夏休み短縮の鹿児島県内28市町村 学校給食9割が実施 子どもの健康維持、保護者の負担軽減

(2020/07/22 10:10)
休校期間中、学校で準備された給食を食べる十島村口之島小中学校の子どもたち=4月
休校期間中、学校で準備された給食を食べる十島村口之島小中学校の子どもたち=4月
 新型コロナウイルスによる休校で不足した授業時間を確保するため、鹿児島県内で小中学校の夏休みを短縮する28市町村のうち、9割に当たる25市町村が登校期間中に給食を実施することが南日本新聞社の調べで分かった。実施自治体の教育委員会は「午後まで授業がある」のほか、「子どもの健康保持」「保護者の負担軽減」を理由に挙げる。

 短縮する自治体のほとんどが授業は7月末までで、時数は市町村や学校によってそれぞれ。午前中のみもある。給食なしは鹿児島、日置、指宿の3市。

 長期の休校期間中、「栄養バランスの取れた給食を食べる機会を失った」「食事を作る負担が増え、家計が圧迫された」などの声があった。こうした状況から、実施に踏み切った自治体が目立つ。
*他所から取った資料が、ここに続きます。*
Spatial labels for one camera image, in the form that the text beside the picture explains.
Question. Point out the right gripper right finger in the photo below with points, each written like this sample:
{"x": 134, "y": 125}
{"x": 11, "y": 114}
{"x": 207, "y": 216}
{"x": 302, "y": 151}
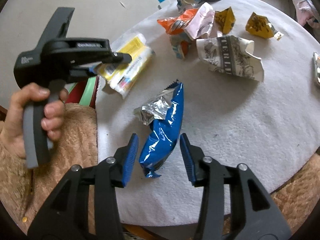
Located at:
{"x": 204, "y": 171}

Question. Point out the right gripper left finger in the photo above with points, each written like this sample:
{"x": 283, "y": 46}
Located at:
{"x": 113, "y": 172}

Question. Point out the yellow paper box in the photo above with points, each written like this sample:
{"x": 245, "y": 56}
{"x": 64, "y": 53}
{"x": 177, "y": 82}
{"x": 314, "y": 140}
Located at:
{"x": 121, "y": 76}

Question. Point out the blue foil snack bag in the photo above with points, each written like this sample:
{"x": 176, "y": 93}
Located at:
{"x": 163, "y": 114}

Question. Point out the green red trash bin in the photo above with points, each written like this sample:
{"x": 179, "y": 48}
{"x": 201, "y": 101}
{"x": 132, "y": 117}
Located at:
{"x": 84, "y": 92}

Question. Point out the person's left hand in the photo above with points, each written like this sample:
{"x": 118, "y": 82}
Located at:
{"x": 12, "y": 132}

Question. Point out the beige fleece trouser leg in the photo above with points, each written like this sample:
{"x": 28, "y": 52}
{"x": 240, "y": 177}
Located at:
{"x": 77, "y": 145}

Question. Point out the beige fleece sleeve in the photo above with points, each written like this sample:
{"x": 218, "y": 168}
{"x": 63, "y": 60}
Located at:
{"x": 15, "y": 177}

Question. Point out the white table cloth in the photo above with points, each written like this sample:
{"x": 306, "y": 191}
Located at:
{"x": 272, "y": 126}

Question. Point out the orange snack wrapper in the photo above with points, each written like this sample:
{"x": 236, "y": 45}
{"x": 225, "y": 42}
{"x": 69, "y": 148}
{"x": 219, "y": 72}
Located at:
{"x": 176, "y": 25}

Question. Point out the brown patterned paper bag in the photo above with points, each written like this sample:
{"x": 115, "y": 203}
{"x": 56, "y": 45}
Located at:
{"x": 231, "y": 55}

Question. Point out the light blue crumpled wrapper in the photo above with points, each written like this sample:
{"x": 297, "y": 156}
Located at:
{"x": 183, "y": 5}

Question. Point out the pale pink paper wrapper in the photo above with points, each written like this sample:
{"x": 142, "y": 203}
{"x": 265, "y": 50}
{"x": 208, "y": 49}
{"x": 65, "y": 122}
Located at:
{"x": 202, "y": 23}

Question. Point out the smartphone with lit screen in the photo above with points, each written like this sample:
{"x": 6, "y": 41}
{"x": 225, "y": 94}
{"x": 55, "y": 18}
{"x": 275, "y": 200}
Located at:
{"x": 316, "y": 68}

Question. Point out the yellow wrapper near centre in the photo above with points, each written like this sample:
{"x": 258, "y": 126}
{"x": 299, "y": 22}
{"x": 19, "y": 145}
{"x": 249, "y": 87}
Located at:
{"x": 225, "y": 19}

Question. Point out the yellow small snack packet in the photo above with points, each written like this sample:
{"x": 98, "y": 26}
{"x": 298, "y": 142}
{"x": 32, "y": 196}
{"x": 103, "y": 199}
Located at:
{"x": 258, "y": 25}

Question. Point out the bed with plaid sheet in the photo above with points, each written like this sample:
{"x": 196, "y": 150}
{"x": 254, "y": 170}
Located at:
{"x": 306, "y": 13}

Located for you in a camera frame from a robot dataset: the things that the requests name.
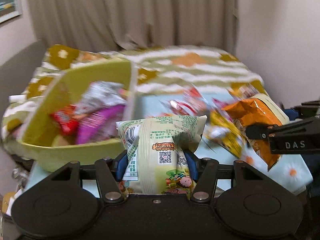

 「子どもたちの健康のため」とするのは奄美市。「給食がないと、食事を取れない子どもが出てくるのではないか」という地域の心配も受け止めた。

 薩摩川内市は3時間授業だが、「暑さに負けないよう食べてもらう」。授業時間は学校の裁量に任せる鹿屋市や霧島市も「健康維持と保護者の負担軽減のため必ず出す」とする。曽於市、さつま町、錦江町なども共働きの保護者が多いことを考慮した。

 志布志市や南さつま市などは終業式の日も提供。期間中の給食費を無償にする自治体もある。

 実施しない3市の理由はいずれも「午前中授業のため」。鹿児島市は「授業は3時間で昼前に終わることなどを総合的に判断した」、日置市は「熱中症予防など考慮し、早めに下校してもらう」としている。